Kim du Toit has a good post up about how all of you voters–through the scoundrels you elect–have gone and made each other criminals. Every last one of you, and me, is virtually always in violation of at least one or more local, state and/or federal laws of the U.S. Which one(s)? Jesus, I have no real idea, which is the whole point. It is quite literally impossible for anyone to be informed of and understand the whole law to which they are subject. All I really care about is whether I’m actually hurting other people or are in serious risk of doing so. If the law is not integrated with that, then I haven’t much use for it. At the same time, I have a certain respect for the ideal of objective and rational law, and the peaceful process of enforcement. After all, I’d have no call to write a post such as this if it didn’t in some way bother me to realize that I and other peaceful people are violators, or even criminals, by the letter of it.
Anyway, Kim has this to say towards the end:
All we can do, I think, is to fight this nonsense at every turn, and
every time that it’s proposed. It’s an exhausting process, but it must
nevertheless be done if we’re to retain any semblance of freedom.
Here’s my increasing problem: you aren’t worth it. That I regularly meet a lot of "good people" that I like and enjoy is a pleasant fact. That these same people will then go off and vote me and everyone else into paying their way in one way or another tells me that I’m not truly dealing with human beings, but rather some mutation that has lost all ability to think clearly through the full implications of their actions.
I mean, how often have you heard the inanity: "I think the government should pay for it." That’s just the most obvious example, and even if you find someone who can recite the implications there, chances are they won’t on the very next round. They don’t think in principles.

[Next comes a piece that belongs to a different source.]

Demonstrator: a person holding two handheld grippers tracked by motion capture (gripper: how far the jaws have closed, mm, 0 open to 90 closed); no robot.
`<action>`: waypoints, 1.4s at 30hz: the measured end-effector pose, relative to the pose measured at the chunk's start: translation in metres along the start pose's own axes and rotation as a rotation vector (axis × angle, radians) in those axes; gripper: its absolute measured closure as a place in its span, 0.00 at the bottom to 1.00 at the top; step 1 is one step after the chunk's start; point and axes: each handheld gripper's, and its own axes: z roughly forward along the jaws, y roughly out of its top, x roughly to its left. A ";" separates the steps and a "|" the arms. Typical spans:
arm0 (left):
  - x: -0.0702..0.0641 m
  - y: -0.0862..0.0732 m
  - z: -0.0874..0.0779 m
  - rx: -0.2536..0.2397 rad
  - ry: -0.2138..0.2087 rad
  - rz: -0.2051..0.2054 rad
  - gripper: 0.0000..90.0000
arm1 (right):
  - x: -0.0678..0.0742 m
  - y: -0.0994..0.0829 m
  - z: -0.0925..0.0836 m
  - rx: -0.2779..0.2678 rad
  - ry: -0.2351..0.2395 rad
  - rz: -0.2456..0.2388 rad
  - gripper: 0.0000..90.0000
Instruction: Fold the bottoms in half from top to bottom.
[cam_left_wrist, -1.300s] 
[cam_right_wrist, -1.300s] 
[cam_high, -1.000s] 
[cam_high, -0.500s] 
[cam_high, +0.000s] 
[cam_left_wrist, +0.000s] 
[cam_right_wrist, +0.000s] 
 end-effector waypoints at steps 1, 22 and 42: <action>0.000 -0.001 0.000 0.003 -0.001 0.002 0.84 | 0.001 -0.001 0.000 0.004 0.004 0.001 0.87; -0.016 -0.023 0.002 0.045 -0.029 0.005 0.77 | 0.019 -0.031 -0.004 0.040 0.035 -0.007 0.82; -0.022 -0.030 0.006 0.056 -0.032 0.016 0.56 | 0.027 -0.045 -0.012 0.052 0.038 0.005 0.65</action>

BTW, the comments on that post at Kim’s place make for an interesting read, such as this Rand quote from one of Billy’s comments:
There’s no way to rule innocent men. The only power that any
government has is to crack down on criminals. Well, when there aren’t
enough criminals, one makes them. One declares so many
things to be a crime that it becomes impossible for men to live without
breaking laws. Who wants a nation of law-abiding citizens? What’s
there in that for anyone? But just pass the kind of laws that can
neither be observed nor enforced nor objectively interpreted—and you
create a nation of law-breakers—and then you cash in on guilt. Now
that’s the system, Mr. Rearden, that’s the game, and once you
understand it, you’ll be much easier to deal with.